His eyes sparkled with unshed tears.

Virgil frowned, but held his stance. He reached out to grab his dad’s wrist, pulling it away from his arm. “It’s okay.” he whispered. “Dad, it’s  _ okay _ . There’s nothing you can do, and that’s  _ okay _ .”

“No, it’s not.”

“I pro-”

“Don’t.”

“You’ll find someone else. You have Remy.”

“I don’t  _ want  _ someone else!!” Dad cried: “You’re my son!!”

“And I love you. I love you so much.” Virgil choked out. “But there’s nothing w-”

“This is all very touching.” Juno interrupted, “But, like I said, I don’t have all day.” 

Virgil somehow managed to avoid any further attempts to reach him as he walked towards Juno.

“Virgil, do  _ not  _ go there.” Roman warned.

He ignored him.

“I’m serious!!” his friend cried.

Juno grabbed his arm impatiently.

“ ** _Virgil_ ** !!”

He closed his eyes as if that would drown out the noise of his loved ones trying to stop him. It didn’t. In fact, they only got louder. Everything got louder. Juno’s grip went from firm to unbearable, the voices around him went from loud to deafening, the light began to seep through the minuscule crack in his eyelids. 

He almost missed the indiscernible whisper that flew by his ear.

What he didn’t miss, however, was Juno letting go of his wrist. His eyes snapped wide open when a drop of something hot landed on his cheek. That something, at it turned out, was blood. Juno’s blood, to be exact.

She was grasping at her throat, pressing her hands to the gushing wound. But it was all for naught. The blood spilled down in a crimson river.

Virgil yelped, backing right into a stunned Logan, who thankfully had the sense to get him far away from the dying ghost.

Dying.

_ Dying ghost. _

_ Death for the dead. _

** _Exorcism._ **

An unearthly screech filled the room as Juno burst into a flash of green light.

He shut his eyes. Too bright.  _ Too bright _ .

The smell of smoke was the only thing she left behind.

Someone coughed.

“I’m telling you, if the blade hadn’t killed her, the cigarettes sure would have.”

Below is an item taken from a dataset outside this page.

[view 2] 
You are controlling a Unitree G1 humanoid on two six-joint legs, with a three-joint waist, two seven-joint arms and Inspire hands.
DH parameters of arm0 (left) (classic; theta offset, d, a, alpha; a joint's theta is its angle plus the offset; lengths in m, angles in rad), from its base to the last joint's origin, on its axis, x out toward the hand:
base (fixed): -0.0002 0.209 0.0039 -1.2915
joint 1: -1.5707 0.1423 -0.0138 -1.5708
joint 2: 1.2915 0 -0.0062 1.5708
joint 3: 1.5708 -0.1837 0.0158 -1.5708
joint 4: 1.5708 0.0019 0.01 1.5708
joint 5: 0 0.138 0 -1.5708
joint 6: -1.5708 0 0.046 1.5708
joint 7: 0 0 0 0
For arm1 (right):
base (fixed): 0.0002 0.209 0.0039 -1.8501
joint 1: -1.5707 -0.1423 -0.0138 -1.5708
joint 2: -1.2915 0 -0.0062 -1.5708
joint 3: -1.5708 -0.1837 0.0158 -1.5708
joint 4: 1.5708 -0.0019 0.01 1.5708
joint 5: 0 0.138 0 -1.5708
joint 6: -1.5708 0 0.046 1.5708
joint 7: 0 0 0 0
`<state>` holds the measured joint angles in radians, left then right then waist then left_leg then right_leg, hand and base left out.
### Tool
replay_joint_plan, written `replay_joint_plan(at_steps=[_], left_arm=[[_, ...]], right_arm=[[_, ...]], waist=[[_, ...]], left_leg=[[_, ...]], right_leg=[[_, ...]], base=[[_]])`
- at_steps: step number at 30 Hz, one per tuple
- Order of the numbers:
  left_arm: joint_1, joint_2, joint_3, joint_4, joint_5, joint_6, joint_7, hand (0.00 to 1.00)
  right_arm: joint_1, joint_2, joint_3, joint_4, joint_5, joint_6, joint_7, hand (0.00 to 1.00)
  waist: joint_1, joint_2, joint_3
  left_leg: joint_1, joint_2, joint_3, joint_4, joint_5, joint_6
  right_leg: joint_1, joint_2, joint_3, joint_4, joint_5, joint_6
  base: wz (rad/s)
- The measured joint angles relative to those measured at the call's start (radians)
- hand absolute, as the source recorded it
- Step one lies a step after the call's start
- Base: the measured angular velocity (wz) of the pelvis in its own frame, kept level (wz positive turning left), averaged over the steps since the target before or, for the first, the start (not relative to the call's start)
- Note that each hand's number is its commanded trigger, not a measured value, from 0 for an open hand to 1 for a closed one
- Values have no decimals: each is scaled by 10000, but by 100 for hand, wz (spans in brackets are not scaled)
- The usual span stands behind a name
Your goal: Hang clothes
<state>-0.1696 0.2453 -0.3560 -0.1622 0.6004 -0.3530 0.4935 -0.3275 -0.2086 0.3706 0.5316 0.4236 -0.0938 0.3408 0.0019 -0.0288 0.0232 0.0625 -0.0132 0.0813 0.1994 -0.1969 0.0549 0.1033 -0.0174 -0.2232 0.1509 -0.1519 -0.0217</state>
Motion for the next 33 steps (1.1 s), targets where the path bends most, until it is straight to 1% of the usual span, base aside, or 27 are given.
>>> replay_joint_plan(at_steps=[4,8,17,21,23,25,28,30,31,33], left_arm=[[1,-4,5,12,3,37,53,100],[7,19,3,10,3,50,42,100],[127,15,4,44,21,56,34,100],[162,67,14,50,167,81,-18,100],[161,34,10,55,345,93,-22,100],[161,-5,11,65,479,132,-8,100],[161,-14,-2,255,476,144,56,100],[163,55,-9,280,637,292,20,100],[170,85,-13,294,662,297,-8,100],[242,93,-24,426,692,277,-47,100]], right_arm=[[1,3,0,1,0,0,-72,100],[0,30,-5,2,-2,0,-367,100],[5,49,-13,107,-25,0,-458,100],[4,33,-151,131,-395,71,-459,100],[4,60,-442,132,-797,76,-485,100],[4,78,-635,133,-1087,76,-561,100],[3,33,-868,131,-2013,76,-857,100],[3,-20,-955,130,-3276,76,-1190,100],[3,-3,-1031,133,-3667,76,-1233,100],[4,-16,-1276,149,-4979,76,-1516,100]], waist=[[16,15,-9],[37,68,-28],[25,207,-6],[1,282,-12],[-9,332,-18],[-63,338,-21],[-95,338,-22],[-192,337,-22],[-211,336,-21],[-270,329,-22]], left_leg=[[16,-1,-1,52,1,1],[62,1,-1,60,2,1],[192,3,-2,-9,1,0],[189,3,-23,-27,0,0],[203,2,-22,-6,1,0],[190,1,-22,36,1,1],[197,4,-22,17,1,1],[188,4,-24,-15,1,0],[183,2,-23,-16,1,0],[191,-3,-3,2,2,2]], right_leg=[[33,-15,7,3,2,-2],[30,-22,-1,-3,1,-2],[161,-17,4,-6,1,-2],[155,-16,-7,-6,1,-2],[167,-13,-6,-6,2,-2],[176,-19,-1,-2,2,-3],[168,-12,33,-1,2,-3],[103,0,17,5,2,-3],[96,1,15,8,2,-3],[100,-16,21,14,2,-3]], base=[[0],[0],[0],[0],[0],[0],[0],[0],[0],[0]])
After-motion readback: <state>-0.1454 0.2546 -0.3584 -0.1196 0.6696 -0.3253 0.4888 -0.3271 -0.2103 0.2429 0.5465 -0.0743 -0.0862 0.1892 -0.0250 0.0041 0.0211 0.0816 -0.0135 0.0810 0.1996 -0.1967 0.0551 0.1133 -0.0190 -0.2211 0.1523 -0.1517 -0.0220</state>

A shrill voice. Familiar. Unmistakable.

But Remus’s body was still lying lifeless on the floor beside them.

“Yeesh.” Remus commented, stepping over his own corpse, “Didja  _ have  _ to go for the spine? That hurt like a bitch."

Virgil stared at him. “Remus?” he whispered.

“The one and only.”

“But how…?” Roman blinked as if trying to convince himself he wasn’t hallucinating.

“Dead people become ghosts.” Remus shrugged, “Duh.”

“You seem to have taken death remarkably well.” Logan observed.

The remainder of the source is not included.